■ **WHAT IS BEING ASKED**
In the copy, every line of the material that follows must appear exactly, and no pictures should.
================
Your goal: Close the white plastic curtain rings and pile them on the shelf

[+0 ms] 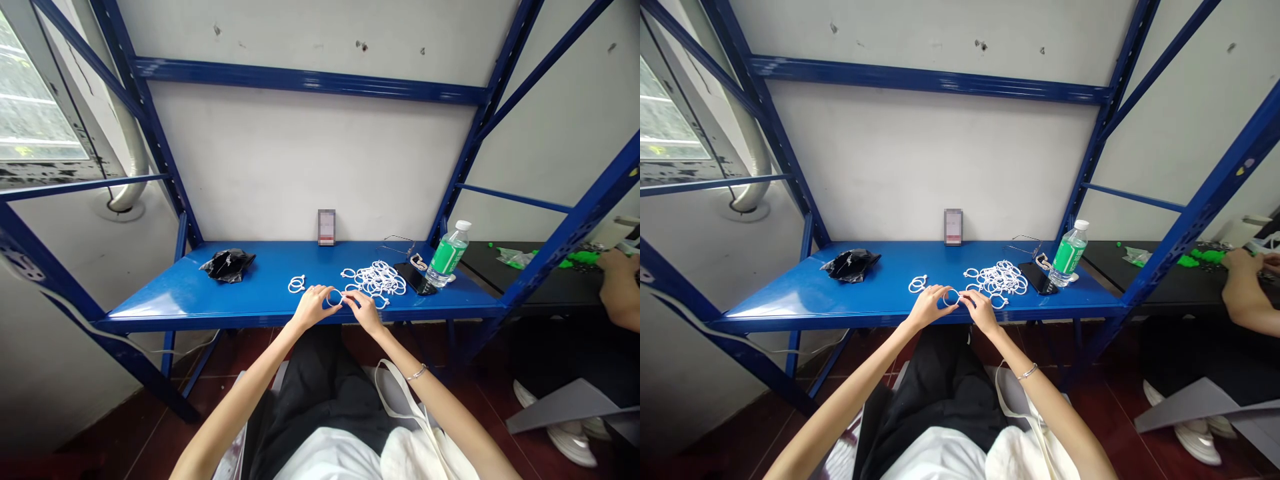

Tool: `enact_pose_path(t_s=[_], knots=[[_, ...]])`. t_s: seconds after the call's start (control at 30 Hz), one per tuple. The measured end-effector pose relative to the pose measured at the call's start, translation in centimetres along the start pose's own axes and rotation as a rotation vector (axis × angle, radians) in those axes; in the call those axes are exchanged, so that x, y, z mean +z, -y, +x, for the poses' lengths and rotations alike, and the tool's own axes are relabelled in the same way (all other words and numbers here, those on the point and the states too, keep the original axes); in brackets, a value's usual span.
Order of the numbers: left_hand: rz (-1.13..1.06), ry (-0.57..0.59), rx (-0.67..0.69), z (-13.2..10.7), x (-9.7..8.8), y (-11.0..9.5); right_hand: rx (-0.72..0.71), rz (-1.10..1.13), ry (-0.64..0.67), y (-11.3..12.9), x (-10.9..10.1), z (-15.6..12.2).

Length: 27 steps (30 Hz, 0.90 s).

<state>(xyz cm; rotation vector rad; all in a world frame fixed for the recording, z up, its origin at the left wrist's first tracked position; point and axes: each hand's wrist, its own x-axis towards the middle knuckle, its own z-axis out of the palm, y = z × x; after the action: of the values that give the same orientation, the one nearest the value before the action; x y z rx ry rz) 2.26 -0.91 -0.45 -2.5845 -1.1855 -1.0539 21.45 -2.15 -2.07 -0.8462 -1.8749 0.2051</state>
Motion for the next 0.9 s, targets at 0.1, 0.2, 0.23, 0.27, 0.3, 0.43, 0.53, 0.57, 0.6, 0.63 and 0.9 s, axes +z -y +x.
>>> enact_pose_path(t_s=[0.1,0.2,0.23,0.27,0.3,0.43,0.53,0.57,0.6,0.63,0.9], knots=[[0.034,-0.041,0.019,-0.02,0.06,-0.08,0.0,-0.025,-0.015,-0.1,0.04,-0.06],[0.063,-0.069,0.047,-0.02,0.06,-0.22,-0.004,-0.044,-0.018,-0.13,0.04,-0.08],[0.072,-0.076,0.054,-0.01,0.05,-0.26,-0.008,-0.05,-0.019,-0.11,0.02,-0.08],[0.08,-0.084,0.061,-0.01,0.05,-0.3,-0.012,-0.055,-0.021,-0.08,0.01,-0.08],[0.086,-0.09,0.065,-0.01,0.05,-0.33,-0.016,-0.059,-0.021,-0.05,0.0,-0.07],[0.085,-0.091,0.056,-0.06,0.15,-0.31,-0.022,-0.073,-0.017,0.08,-0.04,-0.06],[0.062,-0.062,0.025,-0.12,0.28,-0.23,-0.007,-0.078,-0.004,0.11,-0.07,-0.05],[0.049,-0.051,0.013,-0.13,0.32,-0.22,0.001,-0.078,0.001,0.12,-0.08,-0.06],[0.035,-0.042,0.0,-0.14,0.34,-0.22,0.008,-0.077,0.006,0.14,-0.09,-0.06],[0.022,-0.035,-0.011,-0.14,0.35,-0.23,0.014,-0.074,0.009,0.16,-0.1,-0.06],[0.022,-0.026,-0.007,-0.08,0.08,-0.41,0.033,-0.04,0.021,0.42,-0.15,-0.02]])
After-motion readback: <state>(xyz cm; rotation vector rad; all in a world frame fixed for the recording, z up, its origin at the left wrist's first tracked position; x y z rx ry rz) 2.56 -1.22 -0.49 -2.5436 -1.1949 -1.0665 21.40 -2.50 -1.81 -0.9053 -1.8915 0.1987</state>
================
■ **SOLVED PROBLEM**
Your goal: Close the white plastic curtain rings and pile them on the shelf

[+0 ms] 

Tool: `enact_pose_path(t_s=[_], knots=[[_, ...]])`. t_s: seconds after the call's start (control at 30 Hz), one per tuple. The measured end-effector pose relative to the pose measured at the call's start, translation in centimetres along the start pose's own axes and rotation as a rotation vector (axis × angle, radians) in those axes; in the call those axes are exchanged, so that x, y, z mean +z, -y, +x, for the poses' lengths and rotations alike, and the tool's own axes are relabelled in the same way (all other words and numbers here, those on the point and the states too, keep the original axes); in brackets, a value's usual span.
Order of the numbers: left_hand: rz (-1.13..1.06), ry (-0.57..0.59), rx (-0.67..0.69), z (-13.2..10.7), x (-9.7..8.8), y (-11.0..9.5); right_hand: rx (-0.72..0.71), rz (-1.10..1.13), ry (-0.64..0.67), y (-11.3..12.9), x (-10.9..10.1), z (-15.6..12.2).

Length: 27 steps (30 Hz, 0.90 s).

<state>(xyz cm; rotation vector rad; all in a world frame fixed for the recording, z up, its origin at the left wrist's first tracked position; point and axes: each hand's wrist, its own x-axis towards the middle knuckle, its own z-axis out of the palm, y = z × x; after the action: of the values that give the same orientation, the one nearest the value before the action; x y z rx ry rz) 2.26 -0.91 -0.45 -2.5845 -1.1855 -1.0539 21.45 -2.15 -2.07 -0.8462 -1.8749 0.2051</state>
Motion for the next 0.9 s, targets at 0.1, 0.2, 0.23, 0.27, 0.3, 0.43, 0.53, 0.57, 0.6, 0.63 and 0.9 s, axes +z -y +x.
>>> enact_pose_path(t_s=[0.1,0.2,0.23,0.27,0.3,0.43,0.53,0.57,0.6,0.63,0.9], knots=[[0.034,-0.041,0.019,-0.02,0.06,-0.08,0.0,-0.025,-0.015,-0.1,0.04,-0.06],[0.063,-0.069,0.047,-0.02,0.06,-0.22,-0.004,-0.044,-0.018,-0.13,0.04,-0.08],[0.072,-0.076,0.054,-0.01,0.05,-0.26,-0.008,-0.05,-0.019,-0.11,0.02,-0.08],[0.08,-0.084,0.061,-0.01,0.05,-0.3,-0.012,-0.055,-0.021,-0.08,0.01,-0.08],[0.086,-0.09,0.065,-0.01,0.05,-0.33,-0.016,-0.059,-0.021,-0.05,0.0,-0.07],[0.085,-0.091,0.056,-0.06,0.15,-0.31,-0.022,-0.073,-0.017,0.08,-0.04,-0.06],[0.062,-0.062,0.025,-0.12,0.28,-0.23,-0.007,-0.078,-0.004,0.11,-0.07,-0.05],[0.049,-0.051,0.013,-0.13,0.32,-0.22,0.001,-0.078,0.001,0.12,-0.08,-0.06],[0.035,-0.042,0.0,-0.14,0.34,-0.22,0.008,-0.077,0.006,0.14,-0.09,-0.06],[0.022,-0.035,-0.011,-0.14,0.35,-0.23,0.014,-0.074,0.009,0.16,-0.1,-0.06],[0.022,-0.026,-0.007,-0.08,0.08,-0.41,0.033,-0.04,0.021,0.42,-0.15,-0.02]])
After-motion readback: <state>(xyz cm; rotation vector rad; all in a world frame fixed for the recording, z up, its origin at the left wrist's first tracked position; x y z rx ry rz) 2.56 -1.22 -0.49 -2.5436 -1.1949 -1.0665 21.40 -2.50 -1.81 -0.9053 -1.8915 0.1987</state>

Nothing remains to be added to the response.